H Park¹*, J Park^2,3, M Artz^2,3, Y Zhang^2,3, J Ricci⁴, H Jang⁵, S Huh^2,3, (1) Ajou University School of Medicine, Suwon, South Korea, (2) University of Florida College of Medicine, Gainesville, FL, (3) University of Florida Health Proton Therapy Institute, Jacksonville, FL, (4) Orlando Health UF Health Cancer Center, Orlando, FL, (5) Dongguk University College Of Medicine, Gyeongju, South Korea

• 
  H Park

MO-IePD-TRACK 6-7 (Monday, 7/26/2021) 3:00 PM - 3:30 PM [Eastern Time (GMT-4)]

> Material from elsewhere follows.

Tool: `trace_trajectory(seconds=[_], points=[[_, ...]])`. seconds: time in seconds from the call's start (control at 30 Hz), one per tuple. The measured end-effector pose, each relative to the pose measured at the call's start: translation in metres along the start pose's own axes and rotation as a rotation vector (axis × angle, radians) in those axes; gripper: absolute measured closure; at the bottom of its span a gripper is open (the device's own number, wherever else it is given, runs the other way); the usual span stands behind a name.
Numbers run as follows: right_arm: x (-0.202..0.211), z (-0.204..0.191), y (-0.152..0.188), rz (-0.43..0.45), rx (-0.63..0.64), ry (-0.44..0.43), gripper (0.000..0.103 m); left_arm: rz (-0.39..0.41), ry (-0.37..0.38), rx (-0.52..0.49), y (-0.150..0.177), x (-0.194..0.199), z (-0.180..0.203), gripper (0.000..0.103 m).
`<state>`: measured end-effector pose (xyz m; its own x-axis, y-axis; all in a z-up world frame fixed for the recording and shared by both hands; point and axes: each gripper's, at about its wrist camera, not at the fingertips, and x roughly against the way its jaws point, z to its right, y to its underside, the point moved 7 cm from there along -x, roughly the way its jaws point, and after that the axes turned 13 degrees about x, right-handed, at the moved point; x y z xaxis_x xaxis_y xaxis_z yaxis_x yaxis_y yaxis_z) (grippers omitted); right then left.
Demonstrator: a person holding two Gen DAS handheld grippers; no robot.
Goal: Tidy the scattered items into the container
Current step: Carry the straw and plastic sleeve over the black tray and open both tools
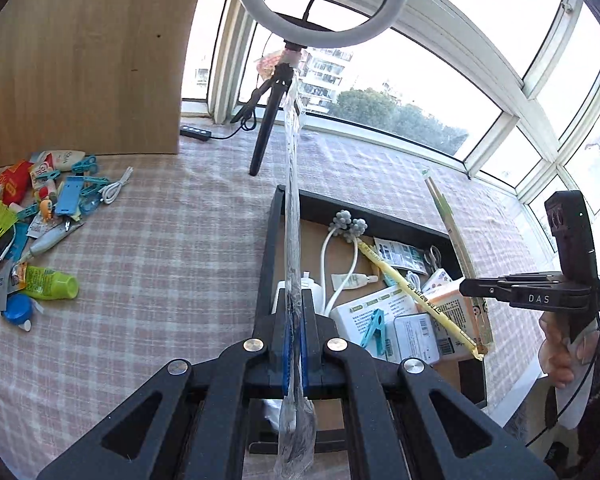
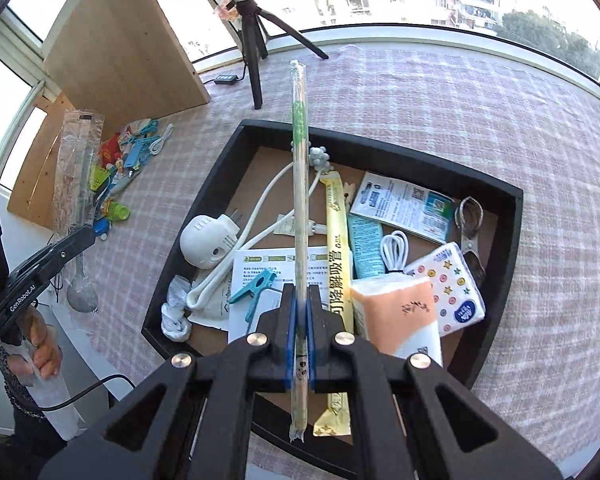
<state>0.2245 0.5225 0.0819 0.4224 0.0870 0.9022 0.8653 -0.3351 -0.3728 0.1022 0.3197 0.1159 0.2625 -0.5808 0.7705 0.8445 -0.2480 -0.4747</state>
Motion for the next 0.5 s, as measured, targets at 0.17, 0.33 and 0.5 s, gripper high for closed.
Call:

Purpose: To effectively spare organs-at-risk (OAR) doses using multi-leaf collimator (MLC)’s optimal segments, volumetric modulated arc therapy (VMAT) using a half-beam technique (HF) was devised for whole pelvic radiation therapy (WPRT). The potential dosimetric benefits of VMAT-HF were suggested for clinical application with statistical analysis.

Methods: Fifteen eligible patients diagnosed with anal, vaginal, and cervical cancer were selected. Dosimetric benefits of VMAT-HF, presented with dose conformity and dose–volume parameters in terms of modulation complex score, were compared to those of VMAT optimized using a fully opened field (FF). The left or right side of FF was alternatively opened in VMAT-HF by using a pair of arcs rotating clockwise and counterclockwise. Consequent normal tissue complication probability (NTCP) by reducing the irradiated volumes and delivered doses for OAR were evaluated as well as dose-volume parameters.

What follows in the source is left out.